== Aim of the task ==
Identify and pull out each line of the entries in which "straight" occurs.

+++

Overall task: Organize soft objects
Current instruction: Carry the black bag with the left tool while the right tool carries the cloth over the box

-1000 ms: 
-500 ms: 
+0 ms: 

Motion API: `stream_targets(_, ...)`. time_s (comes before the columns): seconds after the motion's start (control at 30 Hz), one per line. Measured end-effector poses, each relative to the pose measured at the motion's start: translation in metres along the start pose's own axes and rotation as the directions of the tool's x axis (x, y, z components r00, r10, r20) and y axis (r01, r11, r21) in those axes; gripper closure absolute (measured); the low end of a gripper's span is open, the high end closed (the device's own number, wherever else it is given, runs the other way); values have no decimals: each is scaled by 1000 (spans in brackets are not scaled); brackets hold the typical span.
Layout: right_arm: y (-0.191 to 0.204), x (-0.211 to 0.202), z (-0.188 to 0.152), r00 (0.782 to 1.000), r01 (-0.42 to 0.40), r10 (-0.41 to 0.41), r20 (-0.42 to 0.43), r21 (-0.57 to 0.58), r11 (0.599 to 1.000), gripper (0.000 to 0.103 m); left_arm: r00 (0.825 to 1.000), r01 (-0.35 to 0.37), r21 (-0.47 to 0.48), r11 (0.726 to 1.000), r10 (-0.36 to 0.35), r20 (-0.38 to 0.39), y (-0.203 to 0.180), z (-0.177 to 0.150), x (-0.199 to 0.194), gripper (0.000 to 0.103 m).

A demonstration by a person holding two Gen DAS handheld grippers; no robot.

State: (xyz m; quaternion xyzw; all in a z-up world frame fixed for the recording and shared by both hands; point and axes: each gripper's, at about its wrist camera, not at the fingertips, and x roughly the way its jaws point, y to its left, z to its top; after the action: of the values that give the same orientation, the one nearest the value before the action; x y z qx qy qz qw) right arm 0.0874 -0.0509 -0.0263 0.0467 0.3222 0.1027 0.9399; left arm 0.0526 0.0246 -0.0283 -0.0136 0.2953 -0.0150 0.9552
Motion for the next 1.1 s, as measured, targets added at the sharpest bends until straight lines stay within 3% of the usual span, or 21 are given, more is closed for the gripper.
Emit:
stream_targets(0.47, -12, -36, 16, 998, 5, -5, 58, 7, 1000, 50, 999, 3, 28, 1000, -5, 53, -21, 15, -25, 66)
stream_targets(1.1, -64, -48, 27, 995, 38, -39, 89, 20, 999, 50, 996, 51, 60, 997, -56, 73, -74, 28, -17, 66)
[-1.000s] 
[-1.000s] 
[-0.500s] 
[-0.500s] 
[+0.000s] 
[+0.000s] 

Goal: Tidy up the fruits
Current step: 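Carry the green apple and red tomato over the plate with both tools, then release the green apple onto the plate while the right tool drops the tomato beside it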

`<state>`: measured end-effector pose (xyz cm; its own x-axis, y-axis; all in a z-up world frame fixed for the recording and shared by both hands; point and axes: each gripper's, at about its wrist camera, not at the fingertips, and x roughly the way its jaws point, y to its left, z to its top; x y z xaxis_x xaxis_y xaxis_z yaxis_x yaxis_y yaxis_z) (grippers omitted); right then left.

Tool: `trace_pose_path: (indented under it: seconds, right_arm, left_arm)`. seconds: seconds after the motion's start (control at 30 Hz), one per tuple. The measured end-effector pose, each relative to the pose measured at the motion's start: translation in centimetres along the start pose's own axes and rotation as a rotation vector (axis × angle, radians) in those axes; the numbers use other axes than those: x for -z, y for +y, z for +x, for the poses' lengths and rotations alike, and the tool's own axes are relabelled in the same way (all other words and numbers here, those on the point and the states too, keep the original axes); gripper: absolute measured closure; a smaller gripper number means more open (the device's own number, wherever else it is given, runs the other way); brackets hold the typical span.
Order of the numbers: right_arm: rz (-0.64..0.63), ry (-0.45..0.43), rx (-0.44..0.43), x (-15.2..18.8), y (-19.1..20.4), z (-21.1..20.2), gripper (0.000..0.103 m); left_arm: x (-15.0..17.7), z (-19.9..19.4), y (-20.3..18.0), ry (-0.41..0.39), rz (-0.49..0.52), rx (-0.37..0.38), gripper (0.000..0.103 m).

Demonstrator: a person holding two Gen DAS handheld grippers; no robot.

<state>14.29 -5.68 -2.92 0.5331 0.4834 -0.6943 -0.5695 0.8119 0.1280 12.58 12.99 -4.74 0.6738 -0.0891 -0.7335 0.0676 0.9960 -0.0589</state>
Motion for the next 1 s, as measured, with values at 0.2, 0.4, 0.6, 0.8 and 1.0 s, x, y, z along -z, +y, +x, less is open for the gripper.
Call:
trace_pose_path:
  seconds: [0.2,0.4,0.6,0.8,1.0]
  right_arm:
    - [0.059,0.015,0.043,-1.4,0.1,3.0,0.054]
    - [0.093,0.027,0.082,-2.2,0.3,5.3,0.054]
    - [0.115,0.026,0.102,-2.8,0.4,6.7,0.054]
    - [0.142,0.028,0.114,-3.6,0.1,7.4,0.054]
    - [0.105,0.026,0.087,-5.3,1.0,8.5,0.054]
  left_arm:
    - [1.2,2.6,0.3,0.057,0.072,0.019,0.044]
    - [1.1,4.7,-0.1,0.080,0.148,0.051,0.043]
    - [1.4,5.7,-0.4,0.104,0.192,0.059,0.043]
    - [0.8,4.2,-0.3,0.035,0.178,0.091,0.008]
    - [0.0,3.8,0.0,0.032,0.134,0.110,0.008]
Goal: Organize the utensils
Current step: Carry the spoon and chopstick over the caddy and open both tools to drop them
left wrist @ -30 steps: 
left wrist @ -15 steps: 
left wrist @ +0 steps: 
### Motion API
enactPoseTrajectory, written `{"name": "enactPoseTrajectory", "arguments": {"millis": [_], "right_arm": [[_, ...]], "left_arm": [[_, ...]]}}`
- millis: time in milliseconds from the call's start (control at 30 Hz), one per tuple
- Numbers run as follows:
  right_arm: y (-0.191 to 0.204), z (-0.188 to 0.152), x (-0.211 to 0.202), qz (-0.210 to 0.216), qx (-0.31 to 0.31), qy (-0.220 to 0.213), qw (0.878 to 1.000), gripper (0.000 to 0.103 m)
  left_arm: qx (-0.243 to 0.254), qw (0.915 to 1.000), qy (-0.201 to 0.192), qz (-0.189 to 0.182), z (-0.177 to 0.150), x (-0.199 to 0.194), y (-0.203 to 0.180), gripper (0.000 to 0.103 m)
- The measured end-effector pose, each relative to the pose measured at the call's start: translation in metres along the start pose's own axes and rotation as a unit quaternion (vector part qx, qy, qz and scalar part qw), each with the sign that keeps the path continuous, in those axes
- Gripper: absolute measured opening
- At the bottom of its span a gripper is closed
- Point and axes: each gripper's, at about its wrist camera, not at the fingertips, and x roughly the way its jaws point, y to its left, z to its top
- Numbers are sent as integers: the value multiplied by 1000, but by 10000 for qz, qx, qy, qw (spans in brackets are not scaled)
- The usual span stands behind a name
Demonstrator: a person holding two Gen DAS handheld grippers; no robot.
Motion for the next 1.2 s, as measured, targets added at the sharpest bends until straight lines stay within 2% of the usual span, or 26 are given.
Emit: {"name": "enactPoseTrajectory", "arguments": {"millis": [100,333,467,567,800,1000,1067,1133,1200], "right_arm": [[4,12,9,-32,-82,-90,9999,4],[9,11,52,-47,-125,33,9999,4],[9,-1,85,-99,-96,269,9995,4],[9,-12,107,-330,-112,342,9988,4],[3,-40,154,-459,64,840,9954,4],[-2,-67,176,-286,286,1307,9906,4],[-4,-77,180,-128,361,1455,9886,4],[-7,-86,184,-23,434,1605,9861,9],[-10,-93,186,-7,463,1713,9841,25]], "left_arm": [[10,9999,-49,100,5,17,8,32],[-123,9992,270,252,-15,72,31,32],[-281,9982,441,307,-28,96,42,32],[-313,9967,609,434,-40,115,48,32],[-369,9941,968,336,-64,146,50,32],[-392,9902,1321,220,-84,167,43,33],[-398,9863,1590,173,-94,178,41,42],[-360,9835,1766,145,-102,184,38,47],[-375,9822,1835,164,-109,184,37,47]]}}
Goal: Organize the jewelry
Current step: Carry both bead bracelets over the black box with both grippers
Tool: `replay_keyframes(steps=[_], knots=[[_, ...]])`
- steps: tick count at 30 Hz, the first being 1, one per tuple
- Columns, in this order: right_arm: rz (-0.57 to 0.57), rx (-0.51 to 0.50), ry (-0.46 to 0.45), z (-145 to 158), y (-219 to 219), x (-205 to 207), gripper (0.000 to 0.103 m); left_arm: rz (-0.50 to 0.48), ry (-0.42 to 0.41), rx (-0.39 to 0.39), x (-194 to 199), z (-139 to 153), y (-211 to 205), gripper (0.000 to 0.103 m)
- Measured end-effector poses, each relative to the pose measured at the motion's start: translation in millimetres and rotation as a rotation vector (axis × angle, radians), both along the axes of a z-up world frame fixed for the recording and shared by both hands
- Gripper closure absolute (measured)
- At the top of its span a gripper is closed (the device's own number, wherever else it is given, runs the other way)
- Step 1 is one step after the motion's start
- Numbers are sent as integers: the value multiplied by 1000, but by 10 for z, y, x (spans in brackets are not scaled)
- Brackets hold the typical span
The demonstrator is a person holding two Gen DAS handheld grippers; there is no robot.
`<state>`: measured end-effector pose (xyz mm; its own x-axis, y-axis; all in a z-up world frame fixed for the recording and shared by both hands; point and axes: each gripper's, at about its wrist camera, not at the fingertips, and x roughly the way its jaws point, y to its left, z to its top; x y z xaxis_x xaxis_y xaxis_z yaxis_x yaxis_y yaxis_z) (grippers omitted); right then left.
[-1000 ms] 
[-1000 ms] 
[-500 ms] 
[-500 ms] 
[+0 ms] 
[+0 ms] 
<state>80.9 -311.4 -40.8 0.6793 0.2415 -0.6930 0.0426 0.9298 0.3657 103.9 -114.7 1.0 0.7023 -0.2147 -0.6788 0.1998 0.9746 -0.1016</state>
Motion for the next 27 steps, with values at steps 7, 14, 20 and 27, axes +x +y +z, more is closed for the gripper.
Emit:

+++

== Reply to the task ==
Motion for the next 1.1 s, as measured, targets added at the sharpest bends until straight lines stay within 3% of the usual span, or 21 are given, more is closed for the gripper.
Motion for the next 1.2 s, as measured, targets added at the sharpest bends until straight lines stay within 2% of the usual span, or 26 are given.

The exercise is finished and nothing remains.